Un être décidément étonnant, ce Me Miville-Deschênes, et surtout paradoxal. Avocat de la Couronne dans l'affaire Chalfoun, il a donné l'impression, par sa passivité, de travailler à l'acquittement de l'ancienne agente de liaison. Comme la dame a des antécédents avérés de prostitution, l'attitude de cet avocat peut laisser place à des spéculations dont il aurait pu faire l'économie.

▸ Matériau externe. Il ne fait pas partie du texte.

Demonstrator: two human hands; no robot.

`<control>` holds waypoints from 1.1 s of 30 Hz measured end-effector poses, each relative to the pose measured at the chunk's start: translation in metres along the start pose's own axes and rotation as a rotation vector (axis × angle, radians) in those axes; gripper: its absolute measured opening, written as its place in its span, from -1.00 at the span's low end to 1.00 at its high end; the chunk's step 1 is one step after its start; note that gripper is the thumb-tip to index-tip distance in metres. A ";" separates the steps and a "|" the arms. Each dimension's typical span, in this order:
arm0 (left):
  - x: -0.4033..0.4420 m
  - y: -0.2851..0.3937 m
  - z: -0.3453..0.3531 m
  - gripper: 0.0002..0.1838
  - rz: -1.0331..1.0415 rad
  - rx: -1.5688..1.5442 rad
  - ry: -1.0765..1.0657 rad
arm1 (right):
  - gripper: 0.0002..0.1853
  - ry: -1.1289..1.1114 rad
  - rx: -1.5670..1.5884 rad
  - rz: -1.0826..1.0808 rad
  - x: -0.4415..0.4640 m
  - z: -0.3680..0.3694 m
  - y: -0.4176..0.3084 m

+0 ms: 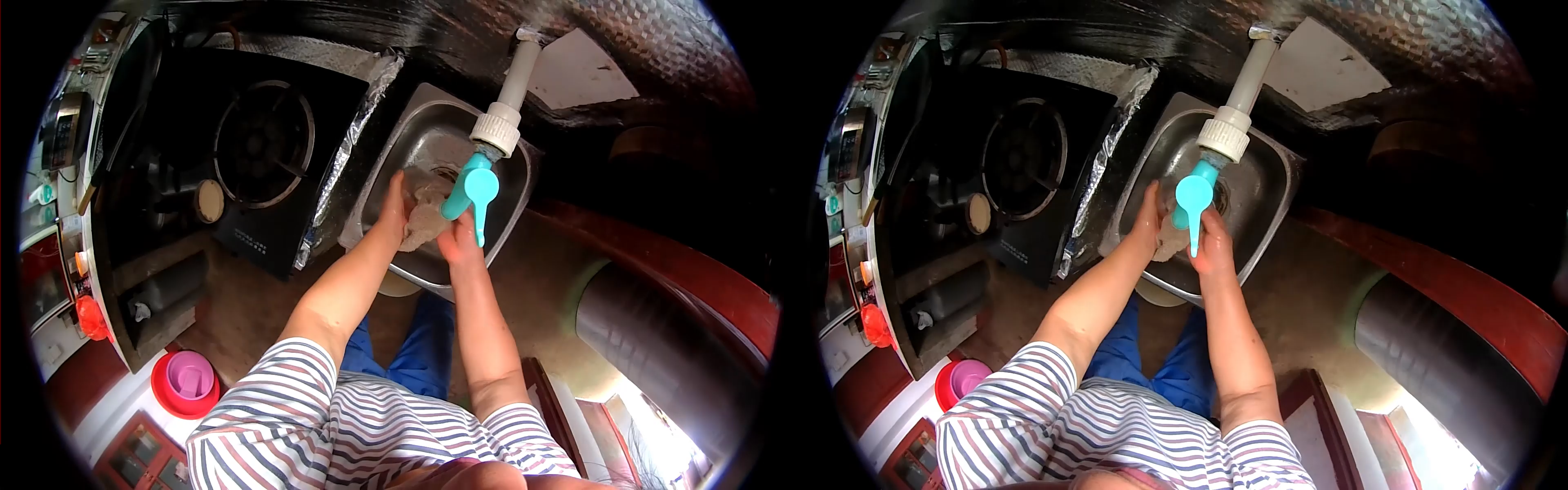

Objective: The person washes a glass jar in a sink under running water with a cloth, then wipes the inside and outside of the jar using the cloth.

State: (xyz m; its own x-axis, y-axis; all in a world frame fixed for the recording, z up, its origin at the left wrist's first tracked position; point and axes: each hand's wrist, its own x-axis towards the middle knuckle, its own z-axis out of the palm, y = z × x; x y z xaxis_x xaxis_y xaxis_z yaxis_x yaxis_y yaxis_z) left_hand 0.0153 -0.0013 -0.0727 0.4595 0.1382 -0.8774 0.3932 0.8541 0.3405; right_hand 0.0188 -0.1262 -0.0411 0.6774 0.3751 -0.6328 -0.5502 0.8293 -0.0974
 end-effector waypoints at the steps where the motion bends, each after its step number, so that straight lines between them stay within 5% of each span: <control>1: 0.000 -0.003 -0.006 -0.36 -0.157 0.008 0.114 | -0.63 0.069 -0.317 0.025 0.006 0.000 0.000; 2: 0.013 -0.014 -0.019 -0.37 -0.110 0.029 0.120 | -0.62 0.138 -0.637 0.051 0.011 -0.002 0.001; 3: 0.011 -0.015 -0.020 -0.37 -0.108 0.027 0.121 | -0.62 0.135 -0.638 0.053 0.020 -0.017 0.005; 5: 0.004 -0.011 -0.020 -0.42 -0.231 -0.066 -0.128 | -0.57 -0.006 -1.144 -0.025 0.040 -0.052 0.018; 7: -0.004 -0.004 -0.016 -0.46 -0.215 -0.067 -0.151 | -0.51 0.040 -1.372 0.006 0.019 -0.014 0.014; 9: 0.002 0.001 -0.016 -0.49 -0.232 0.009 -0.251 | -0.48 -0.310 -1.862 -0.286 0.006 -0.005 0.011; 11: -0.003 0.005 -0.008 -0.41 -0.298 0.027 -0.181 | -0.55 -0.406 -2.067 -0.332 0.011 -0.022 0.013; 13: -0.002 -0.006 0.000 -0.21 0.105 0.321 -0.040 | -0.64 -0.394 -2.167 -0.271 0.013 -0.024 0.010; 15: 0.001 -0.010 0.010 -0.17 0.140 0.351 -0.027 | -0.73 -0.404 -2.308 -0.234 0.016 -0.024 0.004; 19: 0.006 -0.012 0.010 -0.08 0.196 0.431 0.027 | -0.68 -0.254 -2.280 -0.017 0.034 -0.037 0.000; 21: 0.008 -0.001 0.007 -0.10 0.197 0.441 0.032 | -0.71 -0.426 -2.199 -0.384 0.065 -0.083 -0.006; 22: 0.003 0.009 0.005 -0.13 0.086 0.402 0.020 | -0.71 -0.435 -2.200 -0.382 0.062 -0.070 -0.011; 25: 0.014 0.009 -0.016 -0.24 -0.044 0.507 0.035 | -0.65 -0.270 -1.565 -0.132 0.051 -0.052 -0.019; 27: 0.022 0.003 -0.019 -0.31 -0.141 -0.048 -0.291 | -0.54 0.024 -0.782 0.176 0.051 -0.048 -0.012; 30: 0.025 0.001 -0.018 -0.40 -0.098 -0.137 -0.291 | -0.49 0.084 -0.404 0.234 0.049 -0.038 -0.012; 33: 0.033 0.004 -0.015 -0.45 -0.097 -0.093 -0.278 | -0.45 -0.075 -0.806 0.087 0.047 -0.039 0.003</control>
State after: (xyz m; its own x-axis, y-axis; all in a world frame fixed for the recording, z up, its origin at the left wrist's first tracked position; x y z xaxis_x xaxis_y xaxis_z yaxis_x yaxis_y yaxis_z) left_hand 0.0200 0.0143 -0.1059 0.6288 -0.0778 -0.7736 0.3775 0.9004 0.2162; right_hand 0.0305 -0.1223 -0.1009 0.6308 0.4750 -0.6135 -0.7657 0.2535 -0.5911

Autre paradoxe étonnant, dans l'article de Yves Boisvert, cette indulgence presque aussi mollassonne que celle manifestée envers Chalfoun, pour ensuite réclamer une peine aussi sévère, quoique normale, envers l'accusé de l'affaire relatée dans l'article.
Voilà qui n'indique en rien que la personne handicapée dont vous parlez aura droit à la protection à laquelle elle est en droit de s'attendre. Nul doute que cette affaire, et ses tenants et aboutissants, restent à suivre.
Vous n'avez rien compris mais alors rien compris de l'affaire Chalfoun ... j'suis convaincu que vous n'avez pas entendu une minute d'audience du procès R. c. Chalfoun pour déblatérer des âneries pareilles...
Je salue la force de votre argumentaire pour traiter mon propos d'âneries. Voilà qui en dit long sur votre sens didactique.
...réplique aussi vide que le reste de ton blogue !!!!
...réplique aussi vide que le reste du blog ... vraiment malhonnête comme blog parce que vous ne connaissez rien de cette affaire et vous la jugez à la lumière des articles de journaux que vous avez parcouru. Un autre connard qui se prend pour un juriste ou un criminologue...
...réplique aussi vide que le reste de ton blogue !!!!
En tout cas, vous, je sais pour qui, ou plutôt pour quoi, je vous prends : une être inintelligent et frustré incapable de s'exprimer autrement que par l'injure et par son incapacité à argumenter. Aucun fait, aucune hypothèse, le néant didactique absolu. Vous être pathétique et ridicule.